Essaouira connaît, à l’instar des autres villes du Royaume, des mutations sociales et des changements de valeurs  qui n’ont pas épargné l’héritage social et culturel  du Ramadan. Au bout de vingt ans, il n’y a plus de  place au   fanfare de Si Chichti, ni à la  « Ghayta » des Hamdouchyine, ni au  rituel de l’escargot et encore moins  à celui du « Kanoune »  commun.
La «Ghayta» des Tarawih était un moment de plaisir, de détente et d’éducation musicale pour les jeunes et moins jeunes qui s’empressaient après la prière de prendre place près des minarets de l’ancienne médina qui soufflaient des « Snayea » du Malhoun, du Madih et de la Ghayta pendant une heure et plus.
Lors d’un reportage réalisé par « Libé » quatre ans auparavant, on avait déploré la précarité dans laquelle vivaient  bon nombre de « Gheyata » dont le métier a été dévalorisé.  Ils ne touchaient que 200 dirhams par mois du ministère des Habous ! On se souvient de Maâlem Dabachi, le Hamdouchi qui jouait du violon, du luth, et la « Ghayta ». À l’exception de la nuit sacrée, il dominait les airs  de l’ancienne médina après « Tarawih » et avant le « Shour » offrant aux ruelles, aux murailles et aux bastions  une vie et une voix.
La table du Ftour  souiri se distinguait par «  Amlou », mais avec  la surenchère du prix de l’huile d’argan, il a disparu cédant ainsi la place à la « Chebakeya » et au « Sellou »  comme les autres villes  marocaines. Même sort pour le poisson dont les prix sont devenus inabordables pour les familles, et ce depuis plusieurs années.
Les familles partageaient  le panier de Ramadan, certes, pour des raisons purement sociales mais  cette pratique concrétisait une merveilleuse culture de soutien et de solidarité. Une action pleine d’enseignements pour les jeunes.
Et il y avait aussi Madame Chère, la juive qui frappait à la porte de sa voisine musulmane à l’heure du « Ftour » offrant sa « Skhina » ou des gâteaux. Le caractère humain et éducatif du moment primait sur toutes autres considérations religieuses.
Le Ramadan est un mois de piété et de ferveur par excellence. La fréquentation des mosquées atteint son pic surtout pendant les « Tarawih » et la prière du vendredi.

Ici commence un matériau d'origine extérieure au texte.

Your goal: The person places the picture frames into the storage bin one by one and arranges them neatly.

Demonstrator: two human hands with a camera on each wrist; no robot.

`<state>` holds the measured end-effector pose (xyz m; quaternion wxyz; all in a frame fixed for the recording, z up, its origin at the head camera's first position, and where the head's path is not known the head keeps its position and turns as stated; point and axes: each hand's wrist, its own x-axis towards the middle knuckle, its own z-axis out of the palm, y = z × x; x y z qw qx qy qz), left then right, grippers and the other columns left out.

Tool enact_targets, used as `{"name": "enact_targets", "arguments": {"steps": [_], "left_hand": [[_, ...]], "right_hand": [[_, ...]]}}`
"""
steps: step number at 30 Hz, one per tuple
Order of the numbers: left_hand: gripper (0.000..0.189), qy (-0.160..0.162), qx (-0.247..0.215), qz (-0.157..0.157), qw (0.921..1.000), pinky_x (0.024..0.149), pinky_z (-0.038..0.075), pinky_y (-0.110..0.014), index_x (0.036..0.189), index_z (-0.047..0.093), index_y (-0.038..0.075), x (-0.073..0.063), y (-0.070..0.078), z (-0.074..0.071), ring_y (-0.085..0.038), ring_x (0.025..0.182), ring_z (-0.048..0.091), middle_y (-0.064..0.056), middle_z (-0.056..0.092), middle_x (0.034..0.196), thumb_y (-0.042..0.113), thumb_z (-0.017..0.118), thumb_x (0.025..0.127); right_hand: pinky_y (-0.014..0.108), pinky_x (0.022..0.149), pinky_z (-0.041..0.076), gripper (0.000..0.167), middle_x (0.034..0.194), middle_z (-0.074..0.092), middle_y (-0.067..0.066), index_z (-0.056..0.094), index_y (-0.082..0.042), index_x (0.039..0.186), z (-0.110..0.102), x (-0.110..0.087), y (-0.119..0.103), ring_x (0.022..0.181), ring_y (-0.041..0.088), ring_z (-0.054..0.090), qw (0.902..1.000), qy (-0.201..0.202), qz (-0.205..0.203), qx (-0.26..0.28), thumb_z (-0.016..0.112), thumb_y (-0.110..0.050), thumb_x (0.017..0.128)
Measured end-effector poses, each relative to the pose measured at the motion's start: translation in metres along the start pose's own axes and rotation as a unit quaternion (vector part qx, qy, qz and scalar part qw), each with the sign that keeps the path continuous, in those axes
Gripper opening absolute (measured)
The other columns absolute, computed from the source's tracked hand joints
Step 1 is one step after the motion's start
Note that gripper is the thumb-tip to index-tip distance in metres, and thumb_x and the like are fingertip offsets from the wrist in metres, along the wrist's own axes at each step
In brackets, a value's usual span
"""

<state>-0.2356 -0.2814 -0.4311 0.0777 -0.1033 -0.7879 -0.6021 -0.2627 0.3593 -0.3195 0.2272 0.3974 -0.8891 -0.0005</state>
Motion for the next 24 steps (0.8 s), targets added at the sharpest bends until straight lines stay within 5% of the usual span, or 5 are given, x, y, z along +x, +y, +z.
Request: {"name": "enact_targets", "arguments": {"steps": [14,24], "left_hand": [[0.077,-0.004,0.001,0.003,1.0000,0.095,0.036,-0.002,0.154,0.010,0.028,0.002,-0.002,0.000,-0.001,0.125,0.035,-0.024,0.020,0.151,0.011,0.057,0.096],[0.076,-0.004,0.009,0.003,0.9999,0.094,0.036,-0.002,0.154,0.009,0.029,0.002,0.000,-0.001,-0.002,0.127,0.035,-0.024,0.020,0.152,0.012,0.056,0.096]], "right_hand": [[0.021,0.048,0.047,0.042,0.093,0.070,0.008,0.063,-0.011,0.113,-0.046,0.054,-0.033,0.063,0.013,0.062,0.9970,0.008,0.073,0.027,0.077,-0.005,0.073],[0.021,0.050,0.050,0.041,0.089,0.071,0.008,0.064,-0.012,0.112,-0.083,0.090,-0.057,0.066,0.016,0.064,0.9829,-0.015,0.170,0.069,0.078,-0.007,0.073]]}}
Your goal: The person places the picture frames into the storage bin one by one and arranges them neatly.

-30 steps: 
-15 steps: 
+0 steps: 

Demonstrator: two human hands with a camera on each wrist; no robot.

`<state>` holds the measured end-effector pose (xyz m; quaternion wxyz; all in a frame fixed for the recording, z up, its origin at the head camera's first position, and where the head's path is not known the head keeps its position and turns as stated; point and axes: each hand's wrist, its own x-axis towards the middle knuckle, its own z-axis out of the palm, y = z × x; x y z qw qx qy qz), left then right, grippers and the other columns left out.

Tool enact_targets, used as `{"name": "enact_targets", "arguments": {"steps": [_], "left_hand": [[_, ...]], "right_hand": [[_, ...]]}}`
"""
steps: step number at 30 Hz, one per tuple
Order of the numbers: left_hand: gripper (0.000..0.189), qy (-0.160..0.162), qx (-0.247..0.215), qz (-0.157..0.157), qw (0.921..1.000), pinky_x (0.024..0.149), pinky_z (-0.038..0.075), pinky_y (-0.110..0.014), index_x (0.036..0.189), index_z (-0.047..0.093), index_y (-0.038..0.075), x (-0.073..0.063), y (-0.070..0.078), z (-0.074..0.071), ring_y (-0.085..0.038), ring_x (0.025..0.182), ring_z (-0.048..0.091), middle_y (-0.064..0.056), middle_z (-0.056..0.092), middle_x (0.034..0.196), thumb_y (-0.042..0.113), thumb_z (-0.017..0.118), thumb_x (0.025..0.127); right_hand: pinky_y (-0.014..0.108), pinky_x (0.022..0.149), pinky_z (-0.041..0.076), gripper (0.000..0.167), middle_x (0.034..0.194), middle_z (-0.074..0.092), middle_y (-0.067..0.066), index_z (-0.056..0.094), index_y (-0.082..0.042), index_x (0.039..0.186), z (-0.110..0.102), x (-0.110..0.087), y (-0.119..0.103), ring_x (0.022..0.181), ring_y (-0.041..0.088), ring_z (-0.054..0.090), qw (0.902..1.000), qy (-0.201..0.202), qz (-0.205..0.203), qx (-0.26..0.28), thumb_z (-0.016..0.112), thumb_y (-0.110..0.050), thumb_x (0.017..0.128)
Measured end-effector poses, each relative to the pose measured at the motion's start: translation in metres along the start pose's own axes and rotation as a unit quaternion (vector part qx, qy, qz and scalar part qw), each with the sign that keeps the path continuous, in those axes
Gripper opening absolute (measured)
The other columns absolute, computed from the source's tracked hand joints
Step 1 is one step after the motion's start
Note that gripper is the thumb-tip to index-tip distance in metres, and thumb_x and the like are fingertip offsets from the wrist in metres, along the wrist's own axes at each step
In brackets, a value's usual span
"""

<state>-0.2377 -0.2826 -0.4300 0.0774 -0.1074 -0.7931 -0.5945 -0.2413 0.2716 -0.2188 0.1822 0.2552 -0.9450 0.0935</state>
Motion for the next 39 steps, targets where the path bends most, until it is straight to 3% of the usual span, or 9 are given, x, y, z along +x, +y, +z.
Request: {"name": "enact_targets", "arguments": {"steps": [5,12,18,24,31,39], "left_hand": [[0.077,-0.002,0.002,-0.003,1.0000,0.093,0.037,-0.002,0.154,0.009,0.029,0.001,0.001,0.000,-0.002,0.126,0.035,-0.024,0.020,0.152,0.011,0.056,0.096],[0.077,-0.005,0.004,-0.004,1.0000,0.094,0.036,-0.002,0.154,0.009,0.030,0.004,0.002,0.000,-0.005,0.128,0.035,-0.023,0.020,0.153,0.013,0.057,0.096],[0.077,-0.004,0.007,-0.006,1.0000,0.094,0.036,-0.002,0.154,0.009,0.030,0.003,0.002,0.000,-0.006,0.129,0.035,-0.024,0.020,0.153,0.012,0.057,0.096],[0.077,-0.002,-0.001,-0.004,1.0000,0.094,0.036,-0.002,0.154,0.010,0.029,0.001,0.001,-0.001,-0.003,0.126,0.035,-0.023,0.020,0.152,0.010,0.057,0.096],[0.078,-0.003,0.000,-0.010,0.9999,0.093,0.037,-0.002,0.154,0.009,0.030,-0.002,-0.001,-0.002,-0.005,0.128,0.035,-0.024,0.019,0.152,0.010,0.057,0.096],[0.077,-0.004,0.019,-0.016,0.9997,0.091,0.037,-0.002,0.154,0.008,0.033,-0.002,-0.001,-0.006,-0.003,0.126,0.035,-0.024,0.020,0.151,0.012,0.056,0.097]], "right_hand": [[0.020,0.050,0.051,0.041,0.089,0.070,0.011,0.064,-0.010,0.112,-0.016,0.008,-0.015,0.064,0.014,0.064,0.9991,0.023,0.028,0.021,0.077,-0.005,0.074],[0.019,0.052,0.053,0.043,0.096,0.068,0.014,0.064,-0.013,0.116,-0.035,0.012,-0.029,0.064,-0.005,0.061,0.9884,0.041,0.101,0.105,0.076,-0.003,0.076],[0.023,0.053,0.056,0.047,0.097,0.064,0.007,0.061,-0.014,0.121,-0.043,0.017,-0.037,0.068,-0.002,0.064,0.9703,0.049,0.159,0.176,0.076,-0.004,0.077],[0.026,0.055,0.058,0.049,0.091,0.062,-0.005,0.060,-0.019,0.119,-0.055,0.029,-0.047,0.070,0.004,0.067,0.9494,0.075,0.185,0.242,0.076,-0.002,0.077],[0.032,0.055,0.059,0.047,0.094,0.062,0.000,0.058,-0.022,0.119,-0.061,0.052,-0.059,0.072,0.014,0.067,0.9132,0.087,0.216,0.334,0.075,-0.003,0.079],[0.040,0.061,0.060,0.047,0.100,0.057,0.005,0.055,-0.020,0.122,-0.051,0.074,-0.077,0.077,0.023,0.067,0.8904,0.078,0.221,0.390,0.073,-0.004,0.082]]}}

Les enfants n’étaient pas en reste, car leur premier jour de jeûne faisait la joie et la fierté de toute la famille. L’enfant rompait le jeûne avec sept soupes et sept dattes apportées de chez les voisins en signe d’estime et de respect de la part  des habitants du quartier pour  ses efforts. Les mamans  faisaient boire de l’eau à l’enfant dans la carcasse de l’escargot qui symbolise la patience et l’endurance. Certaines familles servaient le repas du « Ftour » à l’enfant sur la première marche des escaliers. Une façon de lui signifier qu’il est juste à ses débuts.  Lors de la nuit sacrée, les enfants sont portés aux nues.  On leur offrait de jolis habits et  leur faisait porter « Tackchmicht »,  le fameux chapeau  avant de les emmener chez le photographe pour immortaliser la scène.
Contrairement aux autres villes du royaume, les familles souiries visitent les cimetières  le vingt-sixième jour du Ramadan. La nuit, et avant de se rendre aux mosquées, les femmes exécutaient le rituel de la « Bsisa » qui consistait à arroser toute la maison avec un liquide préparé à base de lait, de l’eau de rose, de  l’huile d’olive, d’encens, et de gingembre.